Reproduce all the data verbatim.
BEGIN
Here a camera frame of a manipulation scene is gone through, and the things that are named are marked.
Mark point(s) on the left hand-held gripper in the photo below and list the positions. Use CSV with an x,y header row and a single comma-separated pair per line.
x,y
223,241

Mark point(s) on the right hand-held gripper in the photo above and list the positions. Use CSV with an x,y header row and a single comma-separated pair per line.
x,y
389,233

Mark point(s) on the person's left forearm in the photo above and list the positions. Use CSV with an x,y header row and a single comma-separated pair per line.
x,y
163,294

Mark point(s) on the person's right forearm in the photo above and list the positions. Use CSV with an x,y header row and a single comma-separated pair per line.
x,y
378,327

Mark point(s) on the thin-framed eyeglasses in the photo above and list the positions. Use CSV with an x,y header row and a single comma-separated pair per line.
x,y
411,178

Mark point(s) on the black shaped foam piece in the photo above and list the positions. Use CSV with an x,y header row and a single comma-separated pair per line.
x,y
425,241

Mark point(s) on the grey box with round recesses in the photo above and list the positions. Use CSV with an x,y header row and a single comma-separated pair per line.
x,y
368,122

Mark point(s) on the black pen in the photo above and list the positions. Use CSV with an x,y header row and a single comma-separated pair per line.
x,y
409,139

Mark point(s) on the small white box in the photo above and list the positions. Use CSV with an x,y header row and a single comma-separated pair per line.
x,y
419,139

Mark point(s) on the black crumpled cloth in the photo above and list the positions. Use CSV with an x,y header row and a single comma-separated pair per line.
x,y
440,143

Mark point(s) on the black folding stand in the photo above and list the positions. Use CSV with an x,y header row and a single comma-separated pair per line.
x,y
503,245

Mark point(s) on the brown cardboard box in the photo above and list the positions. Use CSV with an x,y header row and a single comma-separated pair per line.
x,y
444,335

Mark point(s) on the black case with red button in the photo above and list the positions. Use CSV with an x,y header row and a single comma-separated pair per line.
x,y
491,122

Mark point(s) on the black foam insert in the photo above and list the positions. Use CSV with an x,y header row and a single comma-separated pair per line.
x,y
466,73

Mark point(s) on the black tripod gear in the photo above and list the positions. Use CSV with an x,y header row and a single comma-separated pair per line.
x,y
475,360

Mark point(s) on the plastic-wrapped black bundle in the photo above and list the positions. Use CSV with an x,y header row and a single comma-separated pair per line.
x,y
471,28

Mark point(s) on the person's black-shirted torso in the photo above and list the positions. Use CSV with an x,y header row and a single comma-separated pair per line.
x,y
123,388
END
- **ANSWER TO THE EXERCISE**:
Here a camera frame of a manipulation scene is gone through, and the things that are named are marked.
Mark point(s) on the left hand-held gripper in the photo below and list the positions. Use CSV with an x,y header row and a single comma-separated pair per line.
x,y
223,241

Mark point(s) on the right hand-held gripper in the photo above and list the positions. Use CSV with an x,y header row and a single comma-separated pair per line.
x,y
389,233

Mark point(s) on the person's left forearm in the photo above and list the positions. Use CSV with an x,y header row and a single comma-separated pair per line.
x,y
163,294

Mark point(s) on the person's right forearm in the photo above and list the positions. Use CSV with an x,y header row and a single comma-separated pair per line.
x,y
378,327

Mark point(s) on the thin-framed eyeglasses in the photo above and list the positions. Use CSV with an x,y header row and a single comma-separated pair per line.
x,y
411,178

Mark point(s) on the black shaped foam piece in the photo above and list the positions. Use CSV with an x,y header row and a single comma-separated pair per line.
x,y
425,241

Mark point(s) on the grey box with round recesses in the photo above and list the positions. Use CSV with an x,y header row and a single comma-separated pair per line.
x,y
368,122

Mark point(s) on the black pen in the photo above and list the positions. Use CSV with an x,y header row and a single comma-separated pair per line.
x,y
409,139

Mark point(s) on the small white box in the photo above and list the positions. Use CSV with an x,y header row and a single comma-separated pair per line.
x,y
419,139

Mark point(s) on the black crumpled cloth in the photo above and list the positions. Use CSV with an x,y header row and a single comma-separated pair per line.
x,y
440,143

Mark point(s) on the black folding stand in the photo above and list the positions. Use CSV with an x,y header row and a single comma-separated pair per line.
x,y
503,245

Mark point(s) on the brown cardboard box in the photo above and list the positions. Use CSV with an x,y header row and a single comma-separated pair per line.
x,y
444,335

Mark point(s) on the black case with red button in the photo above and list the positions. Use CSV with an x,y header row and a single comma-separated pair per line.
x,y
491,122

Mark point(s) on the black foam insert in the photo above and list the positions. Use CSV with an x,y header row and a single comma-separated pair per line.
x,y
466,73

Mark point(s) on the black tripod gear in the photo above and list the positions. Use CSV with an x,y header row and a single comma-separated pair per line.
x,y
475,360

Mark point(s) on the plastic-wrapped black bundle in the photo above and list the positions. Use CSV with an x,y header row and a single comma-separated pair per line.
x,y
471,28

Mark point(s) on the person's black-shirted torso in the photo above and list the positions. Use CSV with an x,y header row and a single comma-separated pair per line.
x,y
123,388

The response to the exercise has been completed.